DATA BELOW: Begin

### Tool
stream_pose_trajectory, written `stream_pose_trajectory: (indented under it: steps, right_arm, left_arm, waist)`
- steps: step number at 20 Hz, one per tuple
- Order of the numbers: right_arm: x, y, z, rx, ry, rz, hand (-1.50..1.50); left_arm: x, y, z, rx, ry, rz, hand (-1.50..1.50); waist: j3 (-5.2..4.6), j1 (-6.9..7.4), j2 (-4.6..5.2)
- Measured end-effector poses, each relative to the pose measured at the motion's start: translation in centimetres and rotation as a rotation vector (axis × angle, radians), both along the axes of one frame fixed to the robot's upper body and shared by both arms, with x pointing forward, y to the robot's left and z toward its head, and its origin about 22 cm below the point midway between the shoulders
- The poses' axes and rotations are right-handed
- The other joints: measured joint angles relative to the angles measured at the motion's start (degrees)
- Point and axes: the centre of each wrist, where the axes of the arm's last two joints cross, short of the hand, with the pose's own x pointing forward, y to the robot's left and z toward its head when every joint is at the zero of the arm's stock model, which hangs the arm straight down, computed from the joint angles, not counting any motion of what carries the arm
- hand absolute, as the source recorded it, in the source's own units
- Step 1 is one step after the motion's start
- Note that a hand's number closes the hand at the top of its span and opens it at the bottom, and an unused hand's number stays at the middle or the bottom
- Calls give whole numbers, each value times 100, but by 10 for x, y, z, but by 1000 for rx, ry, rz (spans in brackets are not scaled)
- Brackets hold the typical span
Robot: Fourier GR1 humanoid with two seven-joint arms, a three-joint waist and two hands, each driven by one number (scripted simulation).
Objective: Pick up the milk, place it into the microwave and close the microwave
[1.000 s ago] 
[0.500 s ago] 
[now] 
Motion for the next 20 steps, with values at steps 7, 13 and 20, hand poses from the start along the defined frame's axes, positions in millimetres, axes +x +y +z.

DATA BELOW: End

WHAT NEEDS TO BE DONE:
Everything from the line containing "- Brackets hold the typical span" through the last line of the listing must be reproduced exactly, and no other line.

WRITTEN ANSWER:
- Brackets hold the typical span
Robot: Fourier GR1 humanoid with two seven-joint arms, a three-joint waist and two hands, each driven by one number (scripted simulation).
Objective: Pick up the milk, place it into the microwave and close the microwave
[1.000 s ago] 
[0.500 s ago] 
[now] 
Motion for the next 20 steps, with values at steps 7, 13 and 20, hand poses from the start along the defined frame's axes, positions in millimetres, axes +x +y +z.

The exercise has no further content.